American entrepreneur and designer

Bradford Shane Shellhammer (born 1976) is an American entrepreneur, designer, and tech executive who co-founded the e-commerce companies Fab and Bezar and the blog Queerty. Shellhammer was an admissions counselor at Fashion Institute of Design & Merchandising Museum and part-time fashion and nightlife blogger who became a writer for JC Report, A&F Quarterly, and Gay.com before becoming the founding editor of Queerty. In 2016 Shellhammer served as eBay's Chief Curator and later went one to become Vice President of Buyer Experience and the Chief Product Officer of Reverb.com, a subsidiary of Etsy. He also served as the Chief Marketing & Product Officer of Rent the Runway. He is currently the Chief Marketing Officer and Chief Product Officer at 1stDibs.

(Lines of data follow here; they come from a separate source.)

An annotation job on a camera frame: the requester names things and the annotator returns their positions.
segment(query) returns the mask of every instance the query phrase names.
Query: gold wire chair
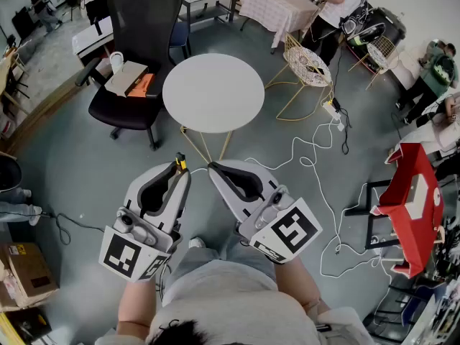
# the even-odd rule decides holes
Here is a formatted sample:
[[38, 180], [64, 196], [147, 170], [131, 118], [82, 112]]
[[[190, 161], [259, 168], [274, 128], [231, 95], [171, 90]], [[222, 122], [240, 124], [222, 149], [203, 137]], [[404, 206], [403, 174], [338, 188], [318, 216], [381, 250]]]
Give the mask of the gold wire chair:
[[[273, 79], [265, 86], [265, 89], [268, 89], [271, 86], [276, 84], [301, 84], [302, 87], [295, 93], [295, 95], [289, 100], [285, 107], [278, 113], [276, 119], [284, 121], [300, 121], [305, 120], [308, 117], [312, 116], [318, 109], [319, 104], [323, 101], [332, 101], [334, 98], [334, 88], [332, 86], [331, 72], [329, 71], [326, 64], [322, 59], [317, 56], [314, 52], [311, 52], [309, 49], [302, 47], [302, 45], [289, 33], [285, 35], [285, 52], [283, 57], [287, 61], [286, 66], [281, 69], [281, 71], [273, 77]], [[273, 82], [287, 67], [290, 67], [291, 71], [297, 76], [297, 82]], [[285, 119], [280, 118], [280, 115], [283, 111], [295, 100], [298, 94], [307, 86], [312, 87], [323, 87], [321, 95], [319, 96], [318, 102], [316, 103], [315, 109], [310, 112], [308, 115], [301, 117], [299, 119]], [[326, 88], [329, 87], [328, 94], [323, 97], [323, 93]]]
[[372, 83], [375, 81], [375, 78], [382, 72], [382, 70], [388, 70], [390, 63], [388, 62], [388, 57], [393, 54], [393, 51], [396, 50], [396, 46], [387, 39], [385, 36], [381, 36], [377, 38], [375, 41], [372, 41], [367, 44], [367, 54], [355, 65], [353, 65], [350, 69], [353, 70], [358, 64], [363, 63], [366, 58], [369, 56], [375, 61], [375, 63], [379, 66], [379, 69], [375, 72], [372, 76], [371, 83], [366, 87], [366, 91], [372, 86]]

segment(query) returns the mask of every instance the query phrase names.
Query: green shirt
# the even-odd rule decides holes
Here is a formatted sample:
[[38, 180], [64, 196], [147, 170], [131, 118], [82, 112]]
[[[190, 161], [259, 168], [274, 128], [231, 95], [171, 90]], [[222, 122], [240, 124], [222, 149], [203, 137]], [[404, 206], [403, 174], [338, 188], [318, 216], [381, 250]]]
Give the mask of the green shirt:
[[[426, 66], [425, 69], [423, 69], [422, 73], [420, 74], [420, 78], [423, 79], [423, 81], [427, 84], [428, 87], [430, 87], [430, 89], [437, 95], [437, 97], [440, 97], [449, 89], [450, 84], [441, 83], [438, 79], [436, 79], [436, 77], [433, 74], [433, 66], [440, 56], [450, 55], [444, 53], [444, 51], [439, 47], [433, 47], [431, 54], [433, 54], [433, 56], [429, 64]], [[454, 81], [457, 81], [458, 79], [459, 71], [457, 69], [457, 66], [454, 64]]]

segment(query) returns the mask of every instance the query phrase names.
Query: chair armrest
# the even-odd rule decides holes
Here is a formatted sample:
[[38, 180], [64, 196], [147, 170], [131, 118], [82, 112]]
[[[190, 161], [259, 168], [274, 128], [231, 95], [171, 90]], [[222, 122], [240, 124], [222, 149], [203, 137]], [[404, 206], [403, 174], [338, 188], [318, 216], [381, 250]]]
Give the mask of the chair armrest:
[[86, 67], [78, 74], [77, 79], [75, 80], [75, 85], [81, 87], [85, 82], [92, 77], [97, 83], [101, 86], [106, 84], [106, 78], [96, 70], [96, 66], [102, 61], [100, 57], [96, 57], [90, 61]]
[[160, 68], [160, 71], [157, 74], [155, 74], [155, 79], [153, 80], [153, 83], [147, 89], [147, 92], [145, 94], [147, 98], [156, 99], [156, 98], [161, 97], [161, 93], [163, 91], [163, 84], [165, 83], [167, 75], [170, 73], [170, 71], [173, 68], [174, 67], [172, 65], [171, 66], [163, 65]]

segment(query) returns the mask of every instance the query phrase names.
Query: white shoe
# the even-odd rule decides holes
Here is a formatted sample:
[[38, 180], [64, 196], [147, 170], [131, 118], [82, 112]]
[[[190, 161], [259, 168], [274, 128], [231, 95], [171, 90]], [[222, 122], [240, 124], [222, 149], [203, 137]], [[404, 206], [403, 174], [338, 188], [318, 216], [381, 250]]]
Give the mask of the white shoe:
[[202, 238], [193, 238], [188, 242], [188, 248], [206, 248]]
[[32, 216], [29, 220], [29, 224], [31, 226], [35, 226], [38, 224], [38, 220], [40, 220], [40, 217], [42, 216], [42, 208], [34, 206], [34, 216]]

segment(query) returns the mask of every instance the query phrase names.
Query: power strip
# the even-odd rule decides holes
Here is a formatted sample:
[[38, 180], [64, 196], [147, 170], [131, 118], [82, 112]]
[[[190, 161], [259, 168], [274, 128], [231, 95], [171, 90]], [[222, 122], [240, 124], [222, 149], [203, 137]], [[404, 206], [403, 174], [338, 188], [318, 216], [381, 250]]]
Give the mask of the power strip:
[[341, 132], [344, 130], [345, 126], [341, 122], [341, 115], [340, 113], [336, 110], [335, 107], [332, 106], [332, 100], [326, 101], [323, 103], [323, 108], [334, 118], [334, 120], [339, 120], [340, 124], [337, 126], [337, 129]]

==Early life and education==
Shellhammer was born in 1976 to Peg Kendall of Pasadena, Maryland, and Richard L. Shellhamer of Baltimore. He attended high school in Anne Arundel County and went on to study at Goucher College in Towson, Maryland, where he earned a bachelor's in communications and media studies in 1998. Later, Shellhammer received an associate degree in fashion design from Parsons School of Design.

==Early career==
In 1999, Shellhammer met Jason Goldberg, with whom he would later become business partners, at Roxy NYC. Goldberg offered him the opportunity to be his assistant at his company in Silicon Valley. The two traveled to San Francisco, where Goldberg was studying at the Stanford Graduate School of Business. Both were laid off four months later. Shellhammer remained in San Francisco and worked as an admissions counselor at the Fashion Institute of Design & Merchandising.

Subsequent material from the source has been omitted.